Central a questão da secularização relativa a toda a Europa. Foi perguntado ao Papa se os responsáveis são os governos leigos ou a Igreja que seria muito tímida. A resposta de Francisco é ampla e está ligada abertamente ao pensamento de Bento XVI. Primeiramente, não é “uma fatalidade”. “De um lado”, ressalta, “quando há secularização, há alguma fraqueza na evangelização”, mas, por outro lado, existe também “um processo cultural”, quando o homem, que recebe o mundo de Deus, se sente tão patrão daquela cultura que “se torna patrão de outra cultura”, ou seja, quer tomar o lugar do Deus criador:
 
“Não é um problema de laicidade porque é preciso uma laicidade saudável, que é a autonomia das coisas, a autonomia saudável das coisas, a autonomia saudável das ciências, do pensamento, da política, é necessária uma laicidade sadia. Outra coisa é o laicismo como o que nos foi deixado como herança pelo Iluminismo. Acredito que são essas duas coisas: um pouco a suficiência do homem criador de cultura, mas que vai além dos limites e se sente Deus, e a fraqueza na evangelização que se torna morna e os cristãos mornos. Nesse contexto, nos salva retomar a autonomia saudável no desenvolvimento da cultura e das ciências também com a dependência de ser criatura, não Deus, e também retomar a força da evangelização.”

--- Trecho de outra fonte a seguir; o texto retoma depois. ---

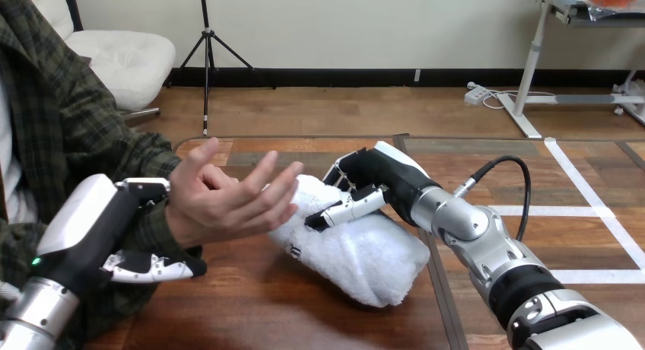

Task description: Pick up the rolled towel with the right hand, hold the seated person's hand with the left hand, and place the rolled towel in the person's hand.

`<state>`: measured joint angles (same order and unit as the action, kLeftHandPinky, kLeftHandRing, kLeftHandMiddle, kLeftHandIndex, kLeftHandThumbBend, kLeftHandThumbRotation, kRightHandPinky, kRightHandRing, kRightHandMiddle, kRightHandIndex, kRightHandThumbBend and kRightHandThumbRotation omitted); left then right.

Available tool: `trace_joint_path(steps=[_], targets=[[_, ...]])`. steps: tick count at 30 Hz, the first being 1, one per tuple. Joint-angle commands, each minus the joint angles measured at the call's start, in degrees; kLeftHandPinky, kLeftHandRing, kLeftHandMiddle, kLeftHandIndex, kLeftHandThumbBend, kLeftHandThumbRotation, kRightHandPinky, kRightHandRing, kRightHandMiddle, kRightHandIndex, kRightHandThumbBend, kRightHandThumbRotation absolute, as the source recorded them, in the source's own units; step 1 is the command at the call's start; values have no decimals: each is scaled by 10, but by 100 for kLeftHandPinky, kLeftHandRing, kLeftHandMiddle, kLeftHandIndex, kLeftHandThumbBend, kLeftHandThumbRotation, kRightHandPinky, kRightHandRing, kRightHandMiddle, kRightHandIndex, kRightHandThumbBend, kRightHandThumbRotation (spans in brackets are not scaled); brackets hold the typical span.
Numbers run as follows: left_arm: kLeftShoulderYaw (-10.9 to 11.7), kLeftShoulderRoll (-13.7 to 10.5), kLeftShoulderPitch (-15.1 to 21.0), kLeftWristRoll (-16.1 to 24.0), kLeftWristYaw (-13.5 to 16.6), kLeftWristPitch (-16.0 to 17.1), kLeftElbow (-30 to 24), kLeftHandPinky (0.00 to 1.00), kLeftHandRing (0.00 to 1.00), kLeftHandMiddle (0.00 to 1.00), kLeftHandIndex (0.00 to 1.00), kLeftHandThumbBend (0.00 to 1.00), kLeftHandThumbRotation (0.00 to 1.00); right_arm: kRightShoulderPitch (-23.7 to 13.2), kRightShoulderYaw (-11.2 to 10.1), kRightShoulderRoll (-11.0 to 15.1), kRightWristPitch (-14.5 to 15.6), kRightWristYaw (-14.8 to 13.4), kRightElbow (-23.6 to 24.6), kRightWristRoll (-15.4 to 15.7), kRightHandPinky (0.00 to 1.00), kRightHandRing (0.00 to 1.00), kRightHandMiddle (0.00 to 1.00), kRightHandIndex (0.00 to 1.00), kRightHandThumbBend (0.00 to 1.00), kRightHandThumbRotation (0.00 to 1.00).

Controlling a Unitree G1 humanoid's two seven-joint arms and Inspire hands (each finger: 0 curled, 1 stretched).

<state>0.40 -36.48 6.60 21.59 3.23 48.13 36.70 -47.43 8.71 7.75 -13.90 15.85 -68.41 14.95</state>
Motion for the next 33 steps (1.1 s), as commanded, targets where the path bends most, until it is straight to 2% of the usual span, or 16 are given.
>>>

Para o Papa, “esta secularização é muito forte na cultura e em certas culturas” e é também muito forte em várias formas de mundanidade, a “mundanidade espiritual” que quando entra na Igreja “é pior”, sublinhou o Pontífice, recordando o grande teólogo do Concílio, o Cardeal de Lubac. Portanto, uma secularização “um pouco maquiada” na vida da Igreja e “perigosíssima”. 

A visita do presidente venezuelano Maduro

Sobre a visita do presidente venezuelano, Nicolás Maduro, e o início dos colóquios, o Papa explicou que o próprio Presidente lhe pediu uma audiência porque faria uma escala técnica em Roma. A Maduro, reiterou que o diálogo é o único caminho:

“O único caminho para todos os conflitos, eh? Para todos os conflitos! Ou se dialoga ou se grita, mas não há outro caminho. Eu com o coração aposto tudo no diálogo e acredito que seja necessário seguir este caminho”.

Tráfico de seres humanos

O Papa falou ainda do tráfico de seres humanos. “Sempre me comoveu o fato de que Cristo seja continuamente crucificado em seus irmãos mais fracos”, disse o Papa. E citou o trabalho na Argentina de grupos de fiéis e da sociedade civil contra o trabalho escravo de tantos imigrantes latino-americanos, de um indústria que pegou fogo e da morte de crianças. Francisco falou ainda do trabalho das freiras com as mulheres escravas da prostituição e da Missa que uma vez por ano celebrava na Praça da Constituição com essas pessoas e com quem as ajuda. Por fim, elogiou a Itália no campo do voluntariado.